# Model Registry Demo

## Setup Notebook and Import Path

In [1]:
# Scale cell width with the browser window to accommodate .show() commands for wider tables.
from IPython.display import display, HTML
display(HTML("<style>.container { width:100% !important; }</style>"))

In [2]:
import sys
import os

# Simplify reading from the local repository
cwd=os.getcwd()
REPO_PREFIX="snowflake/ml"
LOCAL_REPO_PATH=cwd[:cwd.find(REPO_PREFIX)].rstrip('/')

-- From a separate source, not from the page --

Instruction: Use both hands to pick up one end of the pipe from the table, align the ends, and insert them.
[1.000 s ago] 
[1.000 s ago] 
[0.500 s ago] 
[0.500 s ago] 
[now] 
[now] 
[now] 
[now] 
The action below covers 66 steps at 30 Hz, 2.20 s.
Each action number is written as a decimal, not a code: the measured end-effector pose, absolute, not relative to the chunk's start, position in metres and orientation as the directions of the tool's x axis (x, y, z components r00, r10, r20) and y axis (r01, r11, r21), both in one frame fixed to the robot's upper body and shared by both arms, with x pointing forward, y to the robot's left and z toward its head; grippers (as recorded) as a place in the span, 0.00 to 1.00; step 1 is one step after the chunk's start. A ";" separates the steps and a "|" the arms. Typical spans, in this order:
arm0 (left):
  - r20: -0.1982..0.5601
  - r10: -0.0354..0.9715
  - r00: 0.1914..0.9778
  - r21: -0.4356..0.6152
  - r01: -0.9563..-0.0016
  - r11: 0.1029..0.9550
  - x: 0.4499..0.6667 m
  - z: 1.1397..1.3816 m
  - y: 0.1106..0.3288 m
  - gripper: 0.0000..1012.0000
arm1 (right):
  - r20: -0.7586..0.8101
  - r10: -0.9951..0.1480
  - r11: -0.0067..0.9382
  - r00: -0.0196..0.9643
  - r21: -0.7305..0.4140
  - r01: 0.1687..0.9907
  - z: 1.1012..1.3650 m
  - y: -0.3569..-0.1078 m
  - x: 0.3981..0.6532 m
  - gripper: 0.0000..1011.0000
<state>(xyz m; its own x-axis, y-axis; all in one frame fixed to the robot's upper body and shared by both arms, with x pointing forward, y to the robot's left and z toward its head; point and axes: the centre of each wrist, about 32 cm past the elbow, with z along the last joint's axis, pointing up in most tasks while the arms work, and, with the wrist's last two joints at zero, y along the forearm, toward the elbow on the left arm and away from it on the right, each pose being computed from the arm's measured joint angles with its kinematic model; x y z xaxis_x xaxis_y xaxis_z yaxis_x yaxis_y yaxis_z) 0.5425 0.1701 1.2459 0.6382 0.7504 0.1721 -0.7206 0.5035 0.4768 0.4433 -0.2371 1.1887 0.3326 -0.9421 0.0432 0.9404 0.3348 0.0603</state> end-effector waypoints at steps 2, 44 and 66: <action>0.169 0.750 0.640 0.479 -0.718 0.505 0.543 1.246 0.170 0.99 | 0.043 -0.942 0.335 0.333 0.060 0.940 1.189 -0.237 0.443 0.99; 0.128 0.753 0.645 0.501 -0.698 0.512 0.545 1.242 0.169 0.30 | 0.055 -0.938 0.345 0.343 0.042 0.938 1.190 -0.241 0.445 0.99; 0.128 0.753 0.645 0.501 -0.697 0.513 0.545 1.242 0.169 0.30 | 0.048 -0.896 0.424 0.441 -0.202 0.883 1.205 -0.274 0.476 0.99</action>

if LOCAL_REPO_PATH not in sys.path:
    print(f"Adding {LOCAL_REPO_PATH} to system path")
    sys.path.append(LOCAL_REPO_PATH)

Adding /Users/amauser/src/snowml to system path


## Train A Small Model

The cell below trains a small model for demonstration purposes. The nature of the model does not matter, it is purely used to demonstrate the usage of the Model Registry.

In [3]:
from sklearn import svm, linear_model
from sklearn.datasets import load_digits

digits = load_digits()
target_digit = 6
num_training_examples = 10
svc_gamma = 0.001
svc_C = 10.

clf = svm.SVC(gamma=svc_gamma, C=svc_C, probability=True)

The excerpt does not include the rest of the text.